◆ **INSTRUCTIONS TO FOLLOW**: The required output is all lines below that contain the word "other".

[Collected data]
....

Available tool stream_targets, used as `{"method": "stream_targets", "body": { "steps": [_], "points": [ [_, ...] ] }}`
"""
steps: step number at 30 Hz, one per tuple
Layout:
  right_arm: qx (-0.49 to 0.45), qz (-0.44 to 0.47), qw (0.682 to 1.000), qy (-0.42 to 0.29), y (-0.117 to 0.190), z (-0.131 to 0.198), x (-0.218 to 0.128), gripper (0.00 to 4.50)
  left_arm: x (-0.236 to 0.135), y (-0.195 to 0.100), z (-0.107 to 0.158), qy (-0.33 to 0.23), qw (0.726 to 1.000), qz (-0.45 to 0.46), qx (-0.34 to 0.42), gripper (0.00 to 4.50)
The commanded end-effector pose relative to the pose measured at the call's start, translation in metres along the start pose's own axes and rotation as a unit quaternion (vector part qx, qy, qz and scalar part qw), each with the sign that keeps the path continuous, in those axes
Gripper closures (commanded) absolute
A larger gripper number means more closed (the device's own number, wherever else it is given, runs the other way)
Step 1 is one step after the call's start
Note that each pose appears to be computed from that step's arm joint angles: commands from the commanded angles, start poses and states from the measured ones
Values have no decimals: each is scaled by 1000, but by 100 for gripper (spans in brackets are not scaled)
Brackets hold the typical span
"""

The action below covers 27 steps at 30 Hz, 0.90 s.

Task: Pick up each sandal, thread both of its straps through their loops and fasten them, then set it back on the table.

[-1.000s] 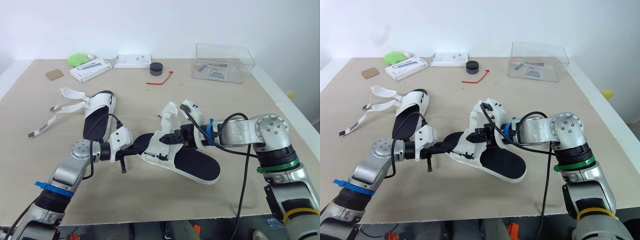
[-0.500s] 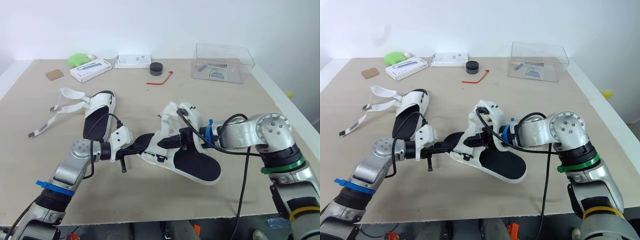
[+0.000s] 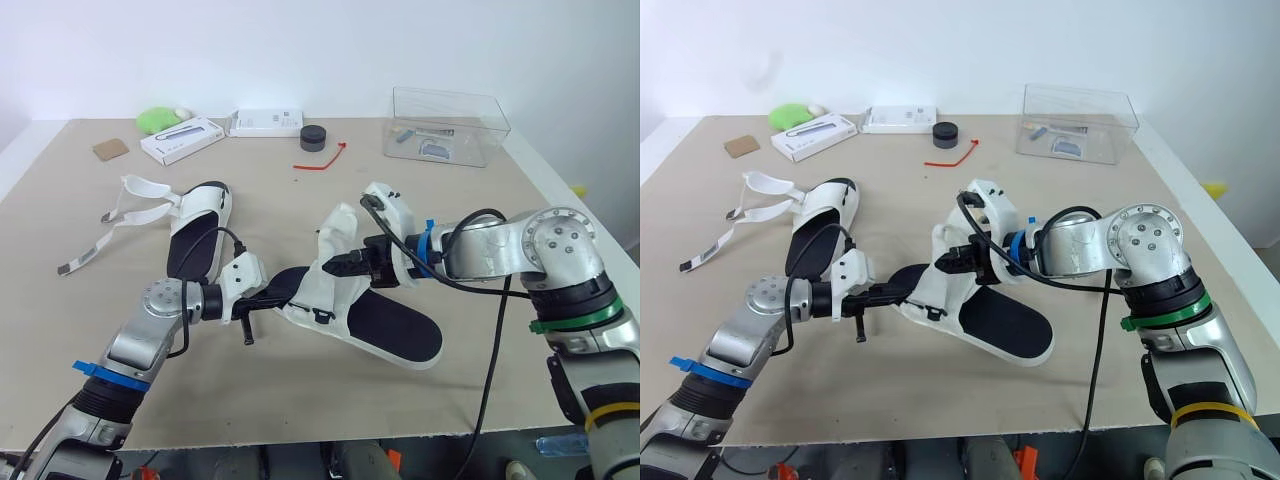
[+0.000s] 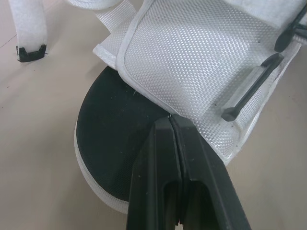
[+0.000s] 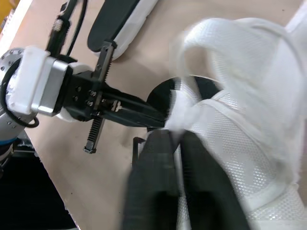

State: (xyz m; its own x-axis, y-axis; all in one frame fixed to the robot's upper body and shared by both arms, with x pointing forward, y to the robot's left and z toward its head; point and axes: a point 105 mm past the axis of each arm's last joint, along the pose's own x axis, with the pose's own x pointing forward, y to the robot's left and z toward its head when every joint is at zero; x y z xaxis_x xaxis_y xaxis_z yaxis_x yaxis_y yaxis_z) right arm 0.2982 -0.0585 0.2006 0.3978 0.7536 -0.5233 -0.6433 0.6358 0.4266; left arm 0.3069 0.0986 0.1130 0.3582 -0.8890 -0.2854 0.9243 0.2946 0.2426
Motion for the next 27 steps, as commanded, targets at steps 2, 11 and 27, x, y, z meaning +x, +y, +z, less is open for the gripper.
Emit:
{"method": "stream_targets", "body": {
  "steps": [2, 11, 27],
  "points": [
    [-6, 3, 1000, -13, 2, 9, -3, 442, 3, -6, -11, 21, 1000, -9, -10, 450],
    [-26, 39, 999, 22, 13, -7, -6, 442, 3, -5, -12, 21, 1000, -8, -11, 450],
    [-47, 40, 997, 42, 16, -27, -9, 442, 3, -3, -12, 20, 1000, -8, -10, 450]
  ]
}}
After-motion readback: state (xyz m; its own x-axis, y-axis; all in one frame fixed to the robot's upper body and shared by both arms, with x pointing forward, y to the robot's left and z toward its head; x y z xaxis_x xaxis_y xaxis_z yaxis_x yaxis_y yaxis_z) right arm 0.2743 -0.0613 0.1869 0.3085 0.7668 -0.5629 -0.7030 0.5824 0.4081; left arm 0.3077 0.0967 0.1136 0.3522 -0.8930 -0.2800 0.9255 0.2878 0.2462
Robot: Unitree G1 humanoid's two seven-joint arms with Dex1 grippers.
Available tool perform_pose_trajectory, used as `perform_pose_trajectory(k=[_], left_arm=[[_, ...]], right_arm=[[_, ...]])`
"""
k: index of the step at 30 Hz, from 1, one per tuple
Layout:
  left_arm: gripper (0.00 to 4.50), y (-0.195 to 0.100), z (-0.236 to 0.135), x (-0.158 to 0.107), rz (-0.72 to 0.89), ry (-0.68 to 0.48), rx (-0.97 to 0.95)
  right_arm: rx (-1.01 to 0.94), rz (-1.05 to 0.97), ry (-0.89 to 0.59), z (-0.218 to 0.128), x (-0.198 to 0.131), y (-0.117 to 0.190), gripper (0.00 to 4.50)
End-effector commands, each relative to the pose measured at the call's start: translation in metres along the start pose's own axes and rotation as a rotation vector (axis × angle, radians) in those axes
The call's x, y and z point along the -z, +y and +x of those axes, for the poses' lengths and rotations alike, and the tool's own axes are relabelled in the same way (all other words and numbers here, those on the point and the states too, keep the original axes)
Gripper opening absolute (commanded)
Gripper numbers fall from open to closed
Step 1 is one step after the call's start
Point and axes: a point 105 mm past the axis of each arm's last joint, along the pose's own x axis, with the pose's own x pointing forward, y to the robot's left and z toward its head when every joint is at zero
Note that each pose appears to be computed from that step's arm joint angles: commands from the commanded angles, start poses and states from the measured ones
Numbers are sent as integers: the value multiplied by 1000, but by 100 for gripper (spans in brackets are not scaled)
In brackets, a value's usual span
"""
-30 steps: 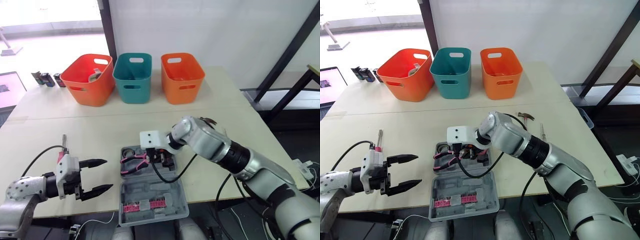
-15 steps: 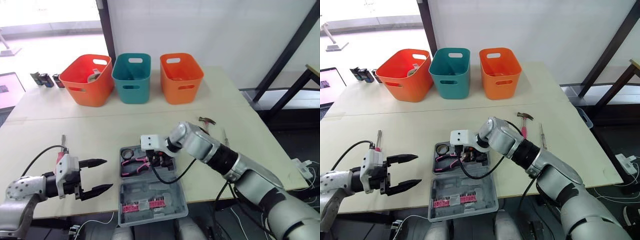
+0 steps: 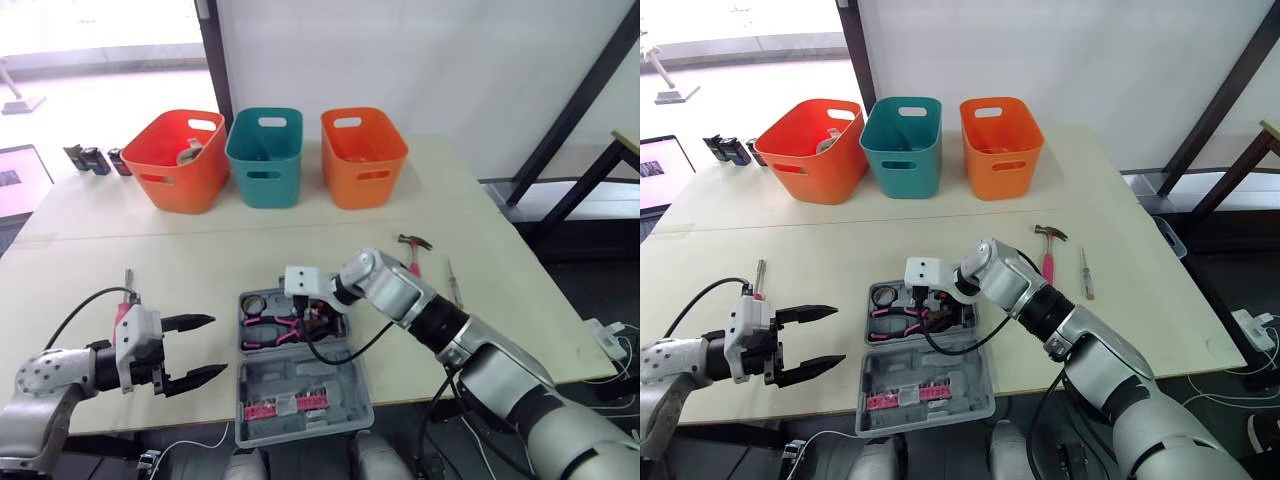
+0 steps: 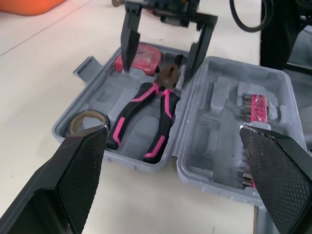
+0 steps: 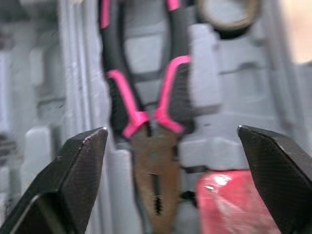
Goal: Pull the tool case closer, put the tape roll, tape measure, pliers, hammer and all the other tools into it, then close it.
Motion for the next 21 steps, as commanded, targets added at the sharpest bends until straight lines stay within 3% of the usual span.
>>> perform_pose_trajectory(k=[1, 3, 5, 8, 12, 13, 21], left_arm=[[450, 1, 4, -10, 30, -15, 6], [450, 2, 5, -11, 31, -15, 6], [450, 3, 6, -12, 31, -14, 7], [450, 4, 6, -14, 34, -14, 8], [450, 4, 6, -16, 36, -13, 7], [450, 4, 6, -16, 36, -13, 6], [450, 3, 6, -16, 30, -11, 6]], right_arm=[[16, -20, -96, -11, -24, -2, 423], [21, -3, -130, -10, -30, 0, 423], [42, 14, -147, -6, -33, 0, 366], [47, 27, -164, 1, -31, 3, 240], [54, 18, -175, 10, -22, 10, 33], [59, 18, -178, 11, -21, 10, 2], [129, 59, -191, 22, -4, 5, 2]])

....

◆ **OUTPUT FOR THIS EXERCISE**:
A larger gripper number means more closed (the device's own number, wherever else it is given, runs the other way)
The call's x, y and z point along the -z, +y and +x of those axes, for the poses' lengths and rotations alike, and the tool's own axes are relabelled in the same way (all other words and numbers here, those on the point and the states too, keep the original axes)
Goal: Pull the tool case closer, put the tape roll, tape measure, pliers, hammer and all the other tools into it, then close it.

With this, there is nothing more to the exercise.